What you are asked to do:
Give back exactly the stretch of data below from the line holding "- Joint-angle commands" through the line holding "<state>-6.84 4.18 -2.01", both ends included, and leave the remaining lines out.

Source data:
· · ·

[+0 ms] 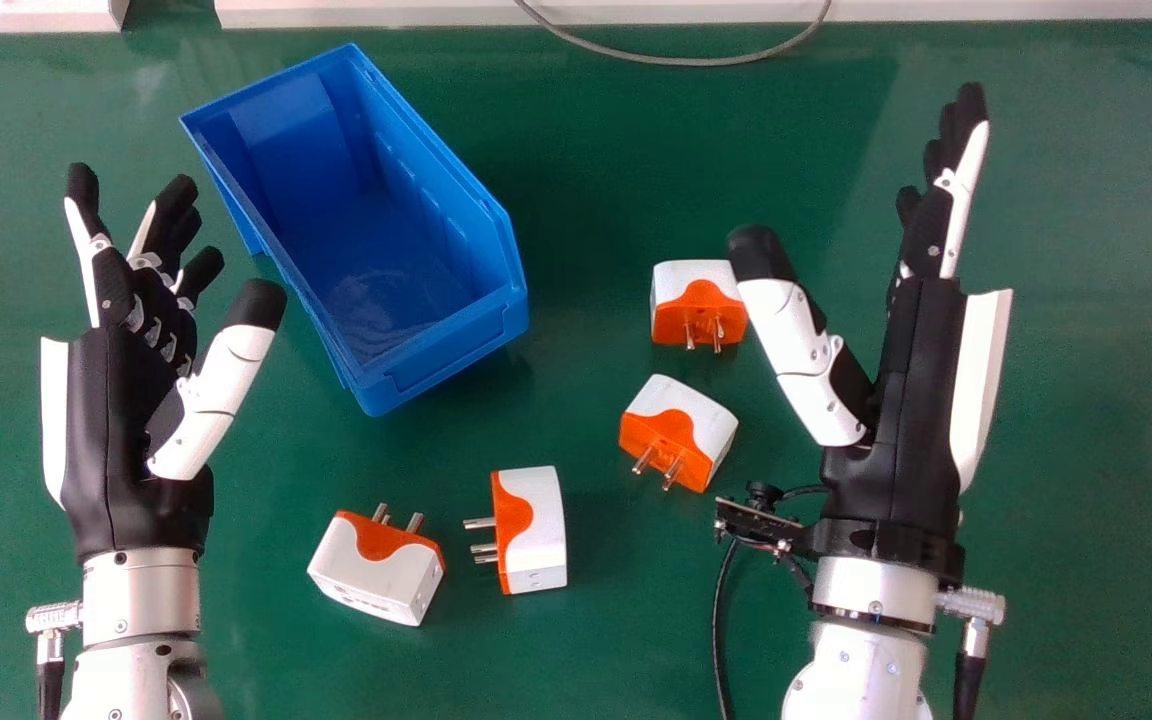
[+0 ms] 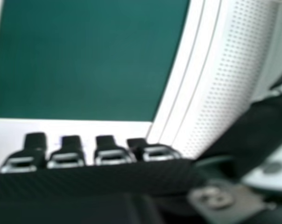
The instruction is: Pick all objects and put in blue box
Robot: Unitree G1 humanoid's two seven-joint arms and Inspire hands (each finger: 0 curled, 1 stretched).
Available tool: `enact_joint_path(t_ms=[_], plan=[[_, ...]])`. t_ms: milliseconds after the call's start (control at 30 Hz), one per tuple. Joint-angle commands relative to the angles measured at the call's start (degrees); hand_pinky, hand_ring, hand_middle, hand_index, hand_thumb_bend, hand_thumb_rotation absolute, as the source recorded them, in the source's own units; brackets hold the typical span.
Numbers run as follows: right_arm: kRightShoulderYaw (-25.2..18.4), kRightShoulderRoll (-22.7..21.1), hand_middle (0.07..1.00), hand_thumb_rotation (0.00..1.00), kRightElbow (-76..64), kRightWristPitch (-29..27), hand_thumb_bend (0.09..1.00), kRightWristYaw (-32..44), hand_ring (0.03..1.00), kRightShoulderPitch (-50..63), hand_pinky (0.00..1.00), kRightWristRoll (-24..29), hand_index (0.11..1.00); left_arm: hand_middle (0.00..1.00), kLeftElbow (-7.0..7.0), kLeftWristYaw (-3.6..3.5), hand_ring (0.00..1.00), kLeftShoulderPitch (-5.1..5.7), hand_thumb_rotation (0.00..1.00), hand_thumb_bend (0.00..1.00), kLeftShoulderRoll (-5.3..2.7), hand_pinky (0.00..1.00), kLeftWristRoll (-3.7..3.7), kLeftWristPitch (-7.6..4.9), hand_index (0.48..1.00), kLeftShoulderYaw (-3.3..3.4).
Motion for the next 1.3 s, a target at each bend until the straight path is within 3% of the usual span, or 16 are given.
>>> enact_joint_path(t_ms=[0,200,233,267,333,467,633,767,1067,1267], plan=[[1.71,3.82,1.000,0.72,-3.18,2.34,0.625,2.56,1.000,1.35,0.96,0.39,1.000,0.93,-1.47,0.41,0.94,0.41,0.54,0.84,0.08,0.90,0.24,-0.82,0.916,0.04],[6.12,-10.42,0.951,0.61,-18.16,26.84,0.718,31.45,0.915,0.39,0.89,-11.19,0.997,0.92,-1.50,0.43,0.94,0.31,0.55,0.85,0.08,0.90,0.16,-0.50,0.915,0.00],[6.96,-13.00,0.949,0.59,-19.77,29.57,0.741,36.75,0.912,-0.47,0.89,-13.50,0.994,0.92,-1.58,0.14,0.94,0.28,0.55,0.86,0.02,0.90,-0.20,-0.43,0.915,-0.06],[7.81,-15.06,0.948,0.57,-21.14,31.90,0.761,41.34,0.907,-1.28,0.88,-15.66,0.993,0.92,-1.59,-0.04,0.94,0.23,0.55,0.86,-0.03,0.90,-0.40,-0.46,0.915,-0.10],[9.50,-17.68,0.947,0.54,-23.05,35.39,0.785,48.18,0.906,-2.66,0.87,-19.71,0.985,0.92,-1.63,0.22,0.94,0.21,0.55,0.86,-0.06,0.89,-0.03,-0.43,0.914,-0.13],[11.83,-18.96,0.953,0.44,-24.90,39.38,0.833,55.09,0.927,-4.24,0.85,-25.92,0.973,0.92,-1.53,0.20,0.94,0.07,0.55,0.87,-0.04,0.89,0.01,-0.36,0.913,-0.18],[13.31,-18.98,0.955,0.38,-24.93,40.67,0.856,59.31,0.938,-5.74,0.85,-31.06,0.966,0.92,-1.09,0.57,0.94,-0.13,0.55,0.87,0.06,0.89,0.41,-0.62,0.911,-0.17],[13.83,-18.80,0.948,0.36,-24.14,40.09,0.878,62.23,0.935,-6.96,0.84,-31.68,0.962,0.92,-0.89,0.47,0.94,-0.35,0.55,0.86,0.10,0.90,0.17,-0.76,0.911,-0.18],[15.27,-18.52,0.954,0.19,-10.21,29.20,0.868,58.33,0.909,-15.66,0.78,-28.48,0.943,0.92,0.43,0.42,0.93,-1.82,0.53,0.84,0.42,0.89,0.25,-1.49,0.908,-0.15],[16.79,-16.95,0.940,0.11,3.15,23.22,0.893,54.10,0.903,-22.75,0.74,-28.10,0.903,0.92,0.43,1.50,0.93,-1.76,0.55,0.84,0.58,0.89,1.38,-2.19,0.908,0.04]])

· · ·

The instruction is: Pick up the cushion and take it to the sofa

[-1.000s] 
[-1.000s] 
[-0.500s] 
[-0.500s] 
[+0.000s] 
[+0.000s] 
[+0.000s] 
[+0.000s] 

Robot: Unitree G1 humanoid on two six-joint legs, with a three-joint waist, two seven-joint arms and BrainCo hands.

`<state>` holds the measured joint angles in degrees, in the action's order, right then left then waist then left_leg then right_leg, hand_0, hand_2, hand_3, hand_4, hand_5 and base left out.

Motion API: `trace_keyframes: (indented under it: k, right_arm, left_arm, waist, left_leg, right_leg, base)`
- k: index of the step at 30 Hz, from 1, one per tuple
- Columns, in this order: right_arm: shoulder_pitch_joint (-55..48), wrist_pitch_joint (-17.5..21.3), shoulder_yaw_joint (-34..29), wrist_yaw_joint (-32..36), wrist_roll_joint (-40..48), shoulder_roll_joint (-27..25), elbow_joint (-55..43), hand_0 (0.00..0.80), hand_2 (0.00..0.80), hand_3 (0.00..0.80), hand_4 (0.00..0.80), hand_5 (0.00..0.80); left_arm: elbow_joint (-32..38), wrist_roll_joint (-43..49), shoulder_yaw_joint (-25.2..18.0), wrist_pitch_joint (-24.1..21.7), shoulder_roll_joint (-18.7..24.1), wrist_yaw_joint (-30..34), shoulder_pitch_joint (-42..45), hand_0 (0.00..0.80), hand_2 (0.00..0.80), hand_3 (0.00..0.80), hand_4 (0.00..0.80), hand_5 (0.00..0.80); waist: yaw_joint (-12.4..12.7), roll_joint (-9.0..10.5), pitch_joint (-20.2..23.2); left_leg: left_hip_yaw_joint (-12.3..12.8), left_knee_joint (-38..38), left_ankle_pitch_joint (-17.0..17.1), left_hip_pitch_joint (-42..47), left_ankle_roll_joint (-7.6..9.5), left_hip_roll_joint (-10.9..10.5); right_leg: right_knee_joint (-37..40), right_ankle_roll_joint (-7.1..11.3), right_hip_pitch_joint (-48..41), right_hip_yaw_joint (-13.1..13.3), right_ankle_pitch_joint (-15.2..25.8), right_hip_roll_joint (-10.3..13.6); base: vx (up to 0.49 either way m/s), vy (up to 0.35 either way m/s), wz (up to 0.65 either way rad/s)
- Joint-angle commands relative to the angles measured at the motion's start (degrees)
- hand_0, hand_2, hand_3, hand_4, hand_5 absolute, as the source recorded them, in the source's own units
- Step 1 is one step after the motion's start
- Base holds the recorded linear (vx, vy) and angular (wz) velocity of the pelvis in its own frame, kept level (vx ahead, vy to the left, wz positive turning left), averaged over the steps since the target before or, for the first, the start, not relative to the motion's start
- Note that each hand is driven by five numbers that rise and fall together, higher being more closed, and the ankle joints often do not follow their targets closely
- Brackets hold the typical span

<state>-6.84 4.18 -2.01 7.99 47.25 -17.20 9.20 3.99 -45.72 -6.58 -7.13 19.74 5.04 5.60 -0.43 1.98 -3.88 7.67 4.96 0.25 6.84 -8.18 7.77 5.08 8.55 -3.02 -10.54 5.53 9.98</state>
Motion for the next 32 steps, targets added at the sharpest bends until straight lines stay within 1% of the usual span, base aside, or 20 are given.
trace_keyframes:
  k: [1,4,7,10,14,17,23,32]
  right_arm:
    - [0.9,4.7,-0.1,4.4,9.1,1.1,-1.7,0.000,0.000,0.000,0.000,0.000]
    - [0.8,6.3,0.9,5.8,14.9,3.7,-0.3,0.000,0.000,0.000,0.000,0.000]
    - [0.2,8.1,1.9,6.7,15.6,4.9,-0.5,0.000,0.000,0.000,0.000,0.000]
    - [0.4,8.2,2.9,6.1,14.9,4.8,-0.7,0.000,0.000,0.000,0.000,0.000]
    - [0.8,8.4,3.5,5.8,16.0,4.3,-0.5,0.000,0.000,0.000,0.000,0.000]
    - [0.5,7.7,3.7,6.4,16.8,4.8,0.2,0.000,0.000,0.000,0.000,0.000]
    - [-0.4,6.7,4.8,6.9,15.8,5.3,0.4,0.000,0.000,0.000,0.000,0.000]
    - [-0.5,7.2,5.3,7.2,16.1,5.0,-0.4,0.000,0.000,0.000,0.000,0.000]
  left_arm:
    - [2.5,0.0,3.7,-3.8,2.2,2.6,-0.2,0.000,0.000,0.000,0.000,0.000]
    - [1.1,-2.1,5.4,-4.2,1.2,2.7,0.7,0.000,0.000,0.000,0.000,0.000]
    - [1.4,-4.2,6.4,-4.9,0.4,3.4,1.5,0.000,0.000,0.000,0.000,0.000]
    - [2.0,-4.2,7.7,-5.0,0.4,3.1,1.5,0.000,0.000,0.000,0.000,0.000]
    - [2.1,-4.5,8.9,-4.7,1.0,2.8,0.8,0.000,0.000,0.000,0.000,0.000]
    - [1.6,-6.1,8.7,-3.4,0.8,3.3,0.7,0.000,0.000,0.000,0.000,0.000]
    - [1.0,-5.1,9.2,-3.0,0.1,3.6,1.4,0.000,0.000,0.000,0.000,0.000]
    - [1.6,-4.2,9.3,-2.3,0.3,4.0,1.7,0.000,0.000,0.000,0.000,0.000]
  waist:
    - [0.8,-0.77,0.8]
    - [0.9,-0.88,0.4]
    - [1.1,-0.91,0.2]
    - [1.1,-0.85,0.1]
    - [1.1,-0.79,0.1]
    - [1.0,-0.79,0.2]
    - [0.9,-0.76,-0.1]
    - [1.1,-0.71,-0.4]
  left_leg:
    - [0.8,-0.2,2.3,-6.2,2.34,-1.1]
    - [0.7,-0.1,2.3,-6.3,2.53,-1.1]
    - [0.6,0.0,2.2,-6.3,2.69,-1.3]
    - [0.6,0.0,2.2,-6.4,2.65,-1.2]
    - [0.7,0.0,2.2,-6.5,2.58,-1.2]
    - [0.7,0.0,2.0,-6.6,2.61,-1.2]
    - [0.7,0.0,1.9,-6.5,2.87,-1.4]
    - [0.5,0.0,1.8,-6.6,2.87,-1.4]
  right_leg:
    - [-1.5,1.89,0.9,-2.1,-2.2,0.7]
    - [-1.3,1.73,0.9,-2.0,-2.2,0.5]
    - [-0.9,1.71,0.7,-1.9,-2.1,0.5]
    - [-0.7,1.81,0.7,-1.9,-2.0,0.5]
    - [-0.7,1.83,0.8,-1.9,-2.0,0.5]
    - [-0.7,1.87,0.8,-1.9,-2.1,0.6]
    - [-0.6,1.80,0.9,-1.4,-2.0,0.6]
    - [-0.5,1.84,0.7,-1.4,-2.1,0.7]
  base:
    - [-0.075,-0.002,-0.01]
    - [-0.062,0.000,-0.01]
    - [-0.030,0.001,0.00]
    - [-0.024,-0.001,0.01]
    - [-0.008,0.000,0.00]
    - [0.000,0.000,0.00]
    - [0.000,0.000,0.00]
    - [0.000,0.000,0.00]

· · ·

Solution:
- Joint-angle commands relative to the angles measured at the motion's start (degrees)
- hand_0, hand_2, hand_3, hand_4, hand_5 absolute, as the source recorded them, in the source's own units
- Step 1 is one step after the motion's start
- Base holds the recorded linear (vx, vy) and angular (wz) velocity of the pelvis in its own frame, kept level (vx ahead, vy to the left, wz positive turning left), averaged over the steps since the target before or, for the first, the start, not relative to the motion's start
- Note that each hand is driven by five numbers that rise and fall together, higher being more closed, and the ankle joints often do not follow their targets closely
- Brackets hold the typical span

<state>-6.84 4.18 -2.01 7.99 47.25 -17.20 9.20 3.99 -45.72 -6.58 -7.13 19.74 5.04 5.60 -0.43 1.98 -3.88 7.67 4.96 0.25 6.84 -8.18 7.77 5.08 8.55 -3.02 -10.54 5.53 9.98</state>

For this exercise, nothing more remains to be done.